Is Now The Time To Bet On The Capital Goods Sector And China Oil Gangran Energy Group Holdings Limited (HKG:8132)?

In This Article:

China Oil Gangran Energy Group Holdings Limited (SEHK:8132), a HK$343.98M small-cap, operates in the electrical equipment industry, which often track the broad economic cycle. During growth, businesses have excess cash, and are comfortable buying ancillary equipement. However, when economic conditions are challenging, businesses may try to repair equipment instead. Capital goods analysts are forecasting for the entire industry, a strong double-digit growth of 14.44% in the upcoming year , and a massive growth of 30.45% over the next couple of years. However this rate still came in below the growth rate of the Hong Kong stock market as a whole. Today, I’ll take you through the sector growth expectations, and also determine whether China Oil Gangran Energy Group Holdings is a laggard or leader relative to its capital goods peers. See our latest analysis for China Oil Gangran Energy Group Holdings

What’s the catalyst for China Oil Gangran Energy Group Holdings’s sector growth?

SEHK:8132 Past Future Earnings Feb 11th 18
SEHK:8132 Past Future Earnings Feb 11th 18

The electrical equipment industry is relatively fragmented, with an exception of few dominant players with a large portion of sales. Operating structures involve high fixed costs, as well as fluctuating cost of raw materials used in manufacture of products, which impacts the companies’ earnings performance. Over the past year, the industry saw growth in the forties, beating the Hong Kong market growth of 11.08%. China Oil Gangran Energy Group Holdings lags the pack with its sustained negative earnings over the past couple of years. The company’s outlook seems uncertain, with a lack of analyst coverage, which doesn’t boost our confidence in the stock. This lack of growth and transparency means China Oil Gangran Energy Group Holdings may be trading cheaper than its peers.

Is China Oil Gangran Energy Group Holdings and the sector relatively cheap?
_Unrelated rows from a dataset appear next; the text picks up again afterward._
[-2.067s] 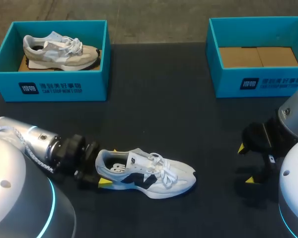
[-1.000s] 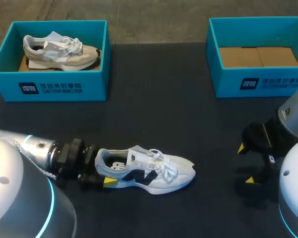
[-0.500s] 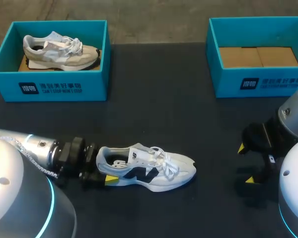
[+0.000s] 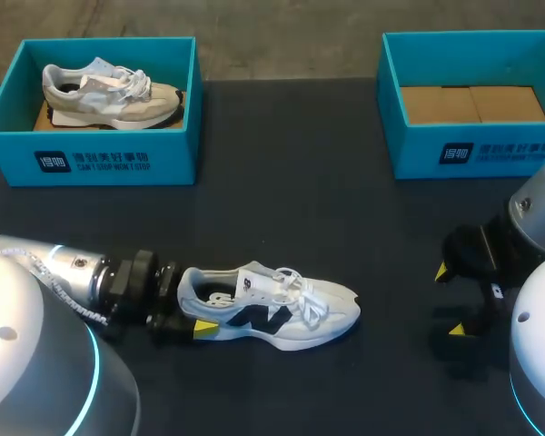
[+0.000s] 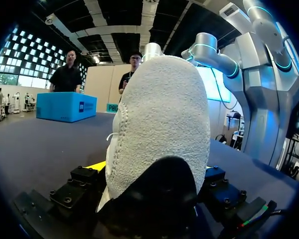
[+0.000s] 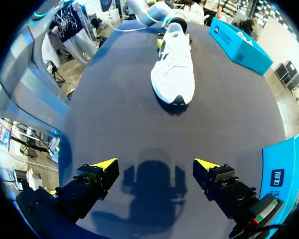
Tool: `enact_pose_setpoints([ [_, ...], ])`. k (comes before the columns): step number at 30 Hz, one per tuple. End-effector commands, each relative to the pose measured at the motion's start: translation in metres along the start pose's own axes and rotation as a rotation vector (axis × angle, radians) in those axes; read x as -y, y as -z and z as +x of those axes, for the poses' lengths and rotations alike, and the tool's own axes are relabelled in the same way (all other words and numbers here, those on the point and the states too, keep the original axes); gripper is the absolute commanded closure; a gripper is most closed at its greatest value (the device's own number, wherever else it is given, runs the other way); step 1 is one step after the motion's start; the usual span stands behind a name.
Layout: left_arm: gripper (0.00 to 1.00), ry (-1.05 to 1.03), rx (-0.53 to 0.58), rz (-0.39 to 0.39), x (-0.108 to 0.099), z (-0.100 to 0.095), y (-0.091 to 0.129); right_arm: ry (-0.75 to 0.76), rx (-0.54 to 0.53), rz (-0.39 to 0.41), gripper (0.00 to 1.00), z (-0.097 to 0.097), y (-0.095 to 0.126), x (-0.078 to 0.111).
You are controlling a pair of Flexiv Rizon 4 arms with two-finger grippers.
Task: Take the shoe out of the shoebox, open the shoe tongue, remove and reinsert the insole, then place the shoe into the shoebox
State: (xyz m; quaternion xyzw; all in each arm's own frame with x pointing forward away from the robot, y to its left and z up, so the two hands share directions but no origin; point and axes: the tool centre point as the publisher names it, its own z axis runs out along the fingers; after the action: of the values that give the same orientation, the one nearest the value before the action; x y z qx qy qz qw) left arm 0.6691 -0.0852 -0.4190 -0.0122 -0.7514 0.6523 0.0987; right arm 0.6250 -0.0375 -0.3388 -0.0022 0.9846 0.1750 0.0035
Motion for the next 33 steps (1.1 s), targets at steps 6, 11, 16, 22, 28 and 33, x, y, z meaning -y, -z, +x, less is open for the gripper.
enact_pose_setpoints([
  [6, 1.0, 0.001, 0.003, -0.001, -0.001, -0.001, -0.002, 0.07, 0.037, 0.049, 0.0, -0.006, 0.021, -0.019],
  [11, 1.0, 0.001, 0.003, -0.001, -0.001, -0.001, -0.002, 0.189, 0.04, 0.093, 0.0, -0.015, 0.034, -0.047],
  [16, 1.0, 0.001, 0.003, -0.001, -0.001, -0.001, -0.002, 0.337, 0.012, 0.117, 0.0, -0.022, 0.04, -0.067],
  [22, 1.0, 0.001, 0.003, -0.001, -0.001, -0.001, -0.002, 0.357, 0.012, 0.125, 0.0, -0.03, 0.049, -0.082],
  [28, 1.0, 0.001, 0.003, -0.001, -0.001, -0.001, -0.002, 0.268, 0.01, 0.144, 0.0, -0.033, 0.046, -0.096],
  [33, 1.0, 0.001, 0.003, -0.001, -0.001, -0.001, -0.002, -0.009, -0.026, 0.192, 0.0, -0.041, 0.032, -0.103],
])
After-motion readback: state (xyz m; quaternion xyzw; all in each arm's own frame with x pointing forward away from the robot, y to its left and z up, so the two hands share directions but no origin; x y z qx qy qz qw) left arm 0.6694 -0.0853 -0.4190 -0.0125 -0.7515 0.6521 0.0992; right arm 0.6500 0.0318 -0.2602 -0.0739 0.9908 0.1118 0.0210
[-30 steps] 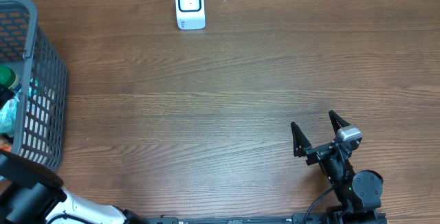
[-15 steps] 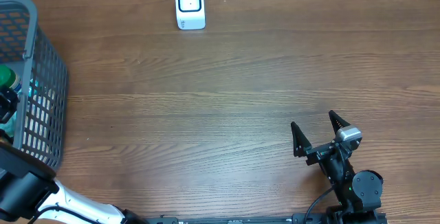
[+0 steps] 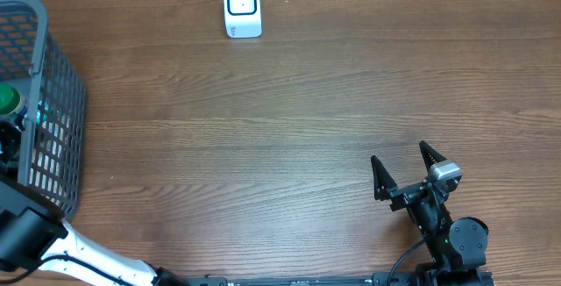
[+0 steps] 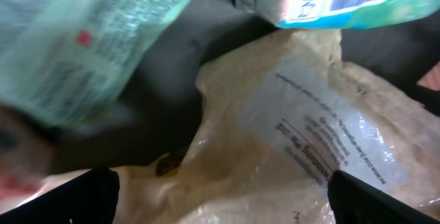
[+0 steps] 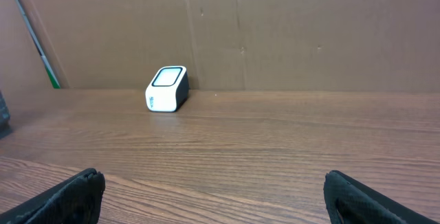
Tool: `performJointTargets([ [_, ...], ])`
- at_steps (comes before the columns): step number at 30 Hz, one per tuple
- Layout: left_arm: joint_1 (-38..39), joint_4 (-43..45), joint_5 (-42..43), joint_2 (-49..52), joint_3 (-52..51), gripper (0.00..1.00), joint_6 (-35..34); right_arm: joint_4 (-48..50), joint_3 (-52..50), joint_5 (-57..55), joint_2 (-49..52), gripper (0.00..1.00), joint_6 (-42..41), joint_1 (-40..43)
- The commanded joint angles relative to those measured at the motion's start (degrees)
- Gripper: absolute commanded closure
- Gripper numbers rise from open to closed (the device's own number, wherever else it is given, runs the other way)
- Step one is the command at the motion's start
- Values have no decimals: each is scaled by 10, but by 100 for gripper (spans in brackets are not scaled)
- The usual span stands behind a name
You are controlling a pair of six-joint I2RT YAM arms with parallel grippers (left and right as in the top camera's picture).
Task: Scan the item barcode
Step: 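Grasp the clear plastic bag in the basket with the left gripper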
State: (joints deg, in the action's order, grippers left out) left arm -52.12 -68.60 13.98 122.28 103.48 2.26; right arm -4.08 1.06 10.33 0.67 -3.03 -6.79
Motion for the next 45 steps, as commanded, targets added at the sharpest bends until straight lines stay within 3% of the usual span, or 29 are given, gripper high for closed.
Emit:
performJointTargets([
  [1,7,-2,28,36,-3,5,25,3,-6,4,-5,0,-1,1],
  [5,13,-1,26,52,-3,18,24,3,-6,4,-5,0,-1,1],
  [11,15,0,26,56,-2,62,24,3,-6,4,-5,0,-1,1],
  [14,15,-1,26,56,-1,78,15,3,-6,4,-5,0,-1,1],
  [15,15,-2,26,56,0,88,14,3,-6,4,-5,0,-1,1],
  [17,15,-8,26,55,6,96,14,3,-6,4,-5,0,-1,1],
  [26,16,-102,26,54,134,96,0,3,-6,4,-5,0,-1,1],
  [37,30,-271,35,51,467,96,-81,3,-6,4,-5,0,-1,1],
  [45,65,-274,56,-20,606,96,-130,3,-6,4,-5,0,-1,1],
])
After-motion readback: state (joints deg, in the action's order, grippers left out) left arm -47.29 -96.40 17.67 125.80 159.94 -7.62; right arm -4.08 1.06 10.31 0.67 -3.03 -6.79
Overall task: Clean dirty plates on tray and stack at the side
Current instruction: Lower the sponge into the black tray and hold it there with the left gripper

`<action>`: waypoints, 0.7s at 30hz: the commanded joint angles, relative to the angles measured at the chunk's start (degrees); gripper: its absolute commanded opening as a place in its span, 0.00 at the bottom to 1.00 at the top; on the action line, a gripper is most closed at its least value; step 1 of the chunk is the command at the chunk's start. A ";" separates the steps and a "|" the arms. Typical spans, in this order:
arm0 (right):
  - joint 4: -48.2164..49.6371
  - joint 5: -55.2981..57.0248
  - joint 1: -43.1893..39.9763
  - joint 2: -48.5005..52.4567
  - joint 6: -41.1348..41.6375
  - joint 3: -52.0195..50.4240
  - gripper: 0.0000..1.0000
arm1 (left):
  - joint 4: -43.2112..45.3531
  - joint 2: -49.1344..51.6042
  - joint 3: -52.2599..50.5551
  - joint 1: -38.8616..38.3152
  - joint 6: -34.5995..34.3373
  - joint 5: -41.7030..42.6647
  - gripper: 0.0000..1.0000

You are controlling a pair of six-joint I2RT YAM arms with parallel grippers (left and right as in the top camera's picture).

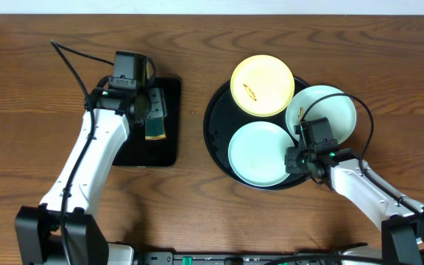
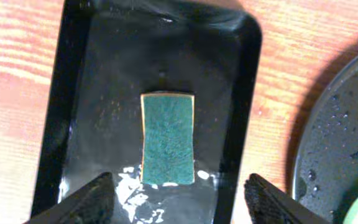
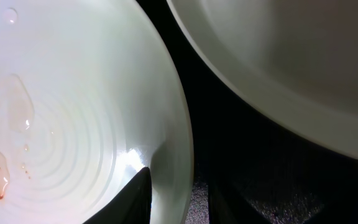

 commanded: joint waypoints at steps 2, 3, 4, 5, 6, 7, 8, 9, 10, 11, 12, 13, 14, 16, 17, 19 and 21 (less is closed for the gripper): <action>-0.11 -0.35 0.35 -0.17 -0.20 -0.33 0.28 | 1.14 3.93 -3.65 0.13 0.33 -0.33 0.73; -0.15 -0.33 0.35 -0.17 -0.20 -0.33 0.28 | 2.36 5.27 -4.35 0.13 0.33 -0.33 0.75; -0.22 -0.33 0.35 -0.17 -0.20 -0.33 0.28 | 3.41 6.38 -4.76 0.13 0.35 -0.33 0.76; -0.24 -0.33 0.35 -0.17 -0.20 -0.33 0.28 | 4.55 7.65 -5.14 0.13 0.35 -0.33 0.77; -0.24 -0.33 0.35 -0.17 -0.20 -0.33 0.28 | 5.60 9.29 -5.27 0.13 0.35 -0.33 0.77; -0.24 -0.33 0.35 -0.17 -0.20 -0.33 0.28 | 6.49 11.02 -5.29 0.13 0.35 -0.33 0.77; -0.24 -0.33 0.35 -0.17 -0.20 -0.33 0.28 | 7.23 12.50 -5.29 0.13 0.35 -0.33 0.78; -0.24 -0.33 0.35 -0.17 -0.20 -0.33 0.28 | 8.68 15.32 -5.29 0.15 0.35 -0.37 0.78; -0.24 -0.33 0.35 -0.17 -0.20 -0.33 0.28 | 9.75 17.31 -5.29 0.15 0.35 -0.39 0.78; -0.24 -0.31 0.35 -0.17 -0.20 -0.33 0.28 | 10.40 18.73 -5.29 0.20 0.35 -0.55 0.78; -0.26 -0.31 0.35 -0.17 -0.20 -0.33 0.28 | 11.26 20.87 -5.29 0.20 0.42 -0.83 0.74; -0.26 -0.33 0.35 -0.17 -0.20 -0.33 0.28 | 11.65 22.34 -5.29 0.31 0.44 -2.34 0.29; -0.26 -0.33 0.35 -0.17 -0.20 -0.33 0.28 | 11.54 22.03 -5.09 0.35 1.01 -2.36 0.13; -0.24 -0.33 0.35 -0.17 -0.20 -0.33 0.28 | 10.14 20.50 -3.78 0.59 1.73 -2.40 0.08; -0.24 -0.33 0.35 -0.17 -0.20 -0.33 0.28 | 9.05 18.97 -2.80 0.68 1.70 -2.73 0.08; -0.26 -0.33 0.35 -0.17 -0.20 -0.33 0.28 | 6.99 14.73 -1.05 0.79 1.70 -3.37 0.08; -0.24 -0.33 0.35 -0.17 -0.20 -0.33 0.28 | 6.40 8.52 -0.46 0.79 1.68 -3.37 0.08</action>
SEHK:8132 PE PEG Gauge Feb 11th 18
SEHK:8132 PE PEG Gauge Feb 11th 18

The electrical equipment products sector’s PE is currently hovering around 11.8x, in-line with the Hong Kong stock market PE of 13.17x. This illustrates a fairly valued sector relative to the rest of the market, indicating low mispricing opportunities. Furthermore, the industry returned a similar 11.43% on equities compared to the market’s 10.16%. Since China Oil Gangran Energy Group Holdings’s earnings doesn’t seem to reflect its true value, its PE ratio isn’t very useful. A loose alternative to gauge China Oil Gangran Energy Group Holdings’s value is to assume the stock should be relatively in-line with its industry.

Next Steps:

China Oil Gangran Energy Group Holdings has been a electrical equipment industry laggard in the past year. If China Oil Gangran Energy Group Holdings has been on your watchlist for a while, now may be a good time to dig deeper into the stock. Although it delivered lower growth relative to its capital goods peers in the near term, the market may be pessimistic on the stock, leading to a potential undervaluation. However, before you make a decision on the stock, I suggest you look at China Oil Gangran Energy Group Holdings’s fundamentals in order to build a holistic investment thesis.